Listening and Learning: How Chess Clubs Build Community

As I reflect on my experiences in the chess world – first at the scholastic level, then working primarily with an adult community, and now back to kids – I think about the common thread, that makes chess a special and unique unifier, and about what makes a chess club successful.

I started a chess club in 2012 called Castling Kids that provided after-school chess classes in elementary schools. While the weekday after-school programs introduced kids to chess in a fun, casual way to inspire them to learn, we also had a weekend club where we organized kids from our programs to compete in local scholastic events. The expectations were higher for the coaches, the players, and myself. We tried to form an identity and a culture, taking pride and personal investment in the club. We were small, but we were a team, and we all looked forward to those Saturday morning sessions and competitions.

Castling Kids Chess Club

In 2018, I went to the Mechanics’ Institute to take over as Chess Director from IM John Donaldson, who was retiring after 20 years. Founded in 1854, the Mechanics’ Institute is the oldest continuously running chess club in the United States and is primarily considered an adult chess community, though interest in scholastic chess has recently grown.

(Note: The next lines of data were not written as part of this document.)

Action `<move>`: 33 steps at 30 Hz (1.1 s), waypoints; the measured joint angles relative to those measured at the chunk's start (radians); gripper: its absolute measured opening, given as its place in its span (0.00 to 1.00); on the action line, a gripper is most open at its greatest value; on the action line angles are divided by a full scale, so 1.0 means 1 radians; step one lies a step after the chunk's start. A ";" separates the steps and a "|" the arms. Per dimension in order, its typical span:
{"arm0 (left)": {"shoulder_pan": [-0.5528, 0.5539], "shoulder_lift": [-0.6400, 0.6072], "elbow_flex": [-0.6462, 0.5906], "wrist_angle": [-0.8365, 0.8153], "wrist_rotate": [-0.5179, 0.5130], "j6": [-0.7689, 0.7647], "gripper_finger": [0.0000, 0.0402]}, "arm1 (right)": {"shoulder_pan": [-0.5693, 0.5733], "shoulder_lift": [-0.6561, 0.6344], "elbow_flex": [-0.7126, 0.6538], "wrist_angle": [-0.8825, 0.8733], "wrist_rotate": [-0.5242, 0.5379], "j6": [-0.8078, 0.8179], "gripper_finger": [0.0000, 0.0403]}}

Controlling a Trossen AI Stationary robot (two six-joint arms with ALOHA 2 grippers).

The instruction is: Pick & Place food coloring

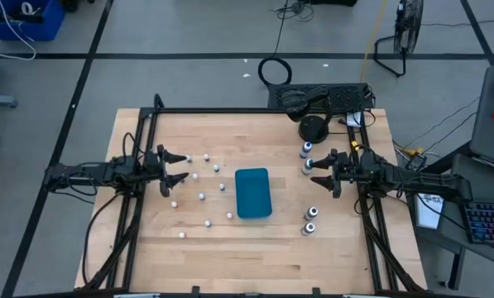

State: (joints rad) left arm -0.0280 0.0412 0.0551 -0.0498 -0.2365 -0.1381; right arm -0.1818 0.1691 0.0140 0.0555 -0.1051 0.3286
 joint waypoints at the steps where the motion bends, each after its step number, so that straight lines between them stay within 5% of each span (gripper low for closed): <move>1: 0.000 0.000 0.000 0.000 0.000 0.000 0.77 | 0.000 0.000 0.000 0.000 0.000 0.000 0.70; 33: 0.000 0.000 0.000 0.000 0.000 0.000 0.77 | 0.000 0.000 0.000 0.061 0.002 0.000 0.70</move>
State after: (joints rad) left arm -0.0280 0.0410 0.0554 -0.0498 -0.2366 -0.1379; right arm -0.1814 0.1692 0.0143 0.1163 -0.1026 0.3288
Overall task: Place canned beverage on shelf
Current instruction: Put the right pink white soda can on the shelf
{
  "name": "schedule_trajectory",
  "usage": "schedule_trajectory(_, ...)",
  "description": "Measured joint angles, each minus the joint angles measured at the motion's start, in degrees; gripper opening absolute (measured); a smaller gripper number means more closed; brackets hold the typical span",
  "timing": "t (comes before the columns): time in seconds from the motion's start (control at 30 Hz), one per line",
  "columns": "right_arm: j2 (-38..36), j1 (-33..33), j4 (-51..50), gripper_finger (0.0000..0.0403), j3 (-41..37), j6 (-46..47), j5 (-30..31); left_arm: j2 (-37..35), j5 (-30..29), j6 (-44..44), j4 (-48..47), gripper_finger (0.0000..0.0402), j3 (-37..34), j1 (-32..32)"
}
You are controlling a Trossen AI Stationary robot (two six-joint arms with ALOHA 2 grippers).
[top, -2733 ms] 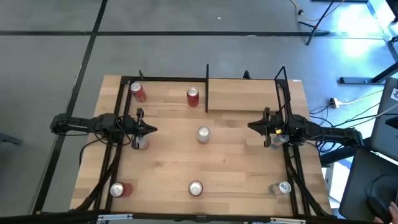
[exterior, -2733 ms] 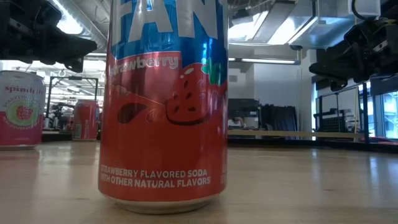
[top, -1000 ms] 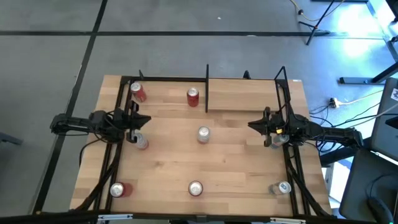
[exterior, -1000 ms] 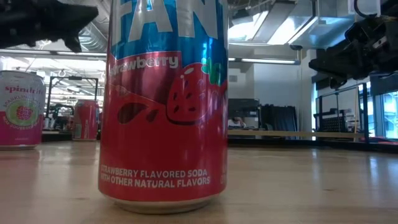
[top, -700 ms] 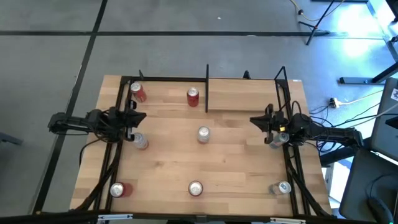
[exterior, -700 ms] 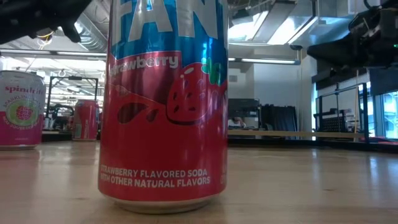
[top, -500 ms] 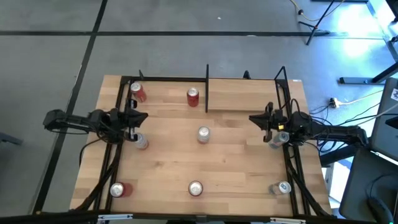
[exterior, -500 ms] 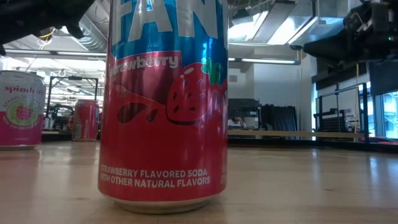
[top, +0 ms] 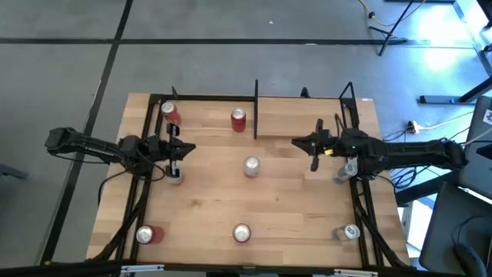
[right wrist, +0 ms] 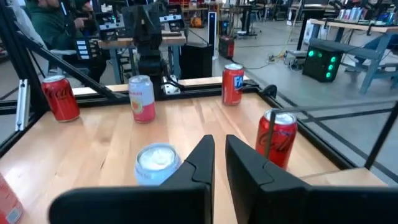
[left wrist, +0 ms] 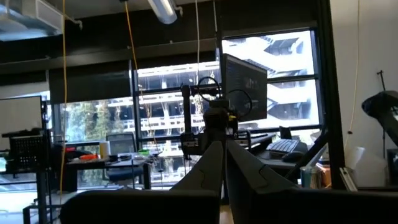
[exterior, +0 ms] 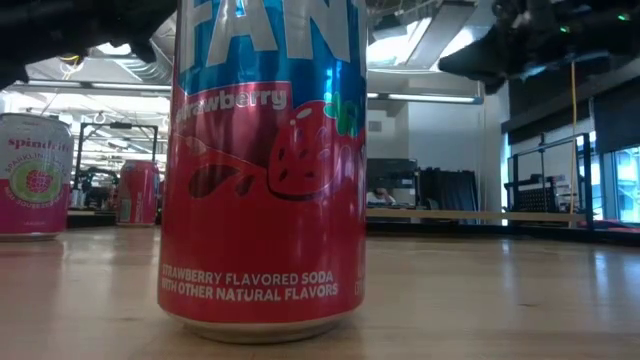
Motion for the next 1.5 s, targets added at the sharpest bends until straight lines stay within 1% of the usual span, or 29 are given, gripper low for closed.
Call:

In managing this storied organization, it was critical to take feedback and make decisions that felt consistent with the history and culture of the club – expanding offerings in events and classes to cater to the established adult audience, while introducing and growing chess programming in schools and offering regular scholastic rated events. To do this, I took a personal approach to interacting with players, getting to know them as people, as well as chess players.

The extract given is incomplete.